=== Prompt ===
You are to retype all of the data exactly as it appears.

=== Recorded information ===
==================================================
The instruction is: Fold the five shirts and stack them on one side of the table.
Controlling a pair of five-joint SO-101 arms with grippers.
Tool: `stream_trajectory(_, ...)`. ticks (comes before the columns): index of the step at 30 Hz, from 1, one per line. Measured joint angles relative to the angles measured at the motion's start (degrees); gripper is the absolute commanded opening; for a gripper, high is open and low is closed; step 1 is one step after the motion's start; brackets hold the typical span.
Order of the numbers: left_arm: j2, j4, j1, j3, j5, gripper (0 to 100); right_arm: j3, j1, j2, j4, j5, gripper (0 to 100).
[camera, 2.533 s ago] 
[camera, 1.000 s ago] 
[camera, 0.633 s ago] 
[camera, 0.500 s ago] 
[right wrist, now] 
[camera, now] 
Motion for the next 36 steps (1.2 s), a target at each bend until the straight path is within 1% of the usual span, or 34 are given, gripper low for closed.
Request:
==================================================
=== Solution for this exercise ===
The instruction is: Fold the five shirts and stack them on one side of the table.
Controlling a pair of five-joint SO-101 arms with grippers.
Tool: `stream_trajectory(_, ...)`. ticks (comes before the columns): index of the step at 30 Hz, from 1, one per line. Measured joint angles relative to the angles measured at the motion's start (degrees); gripper is the absolute commanded opening; for a gripper, high is open and low is closed; step 1 is one step after the motion's start; brackets hold the typical span.
Order of the numbers: left_arm: j2, j4, j1, j3, j5, gripper (0 to 100); right_arm: j3, j1, j2, j4, j5, gripper (0 to 100).
[camera, 2.533 s ago] 
[camera, 1.000 s ago] 
[camera, 0.633 s ago] 
[camera, 0.500 s ago] 
[right wrist, now] 
[camera, now] 
Motion for the next 36 steps (1.2 s), a target at each bend until the straight path is within 1% of the usual span, or 34 are given, gripper low for closed.
Request:

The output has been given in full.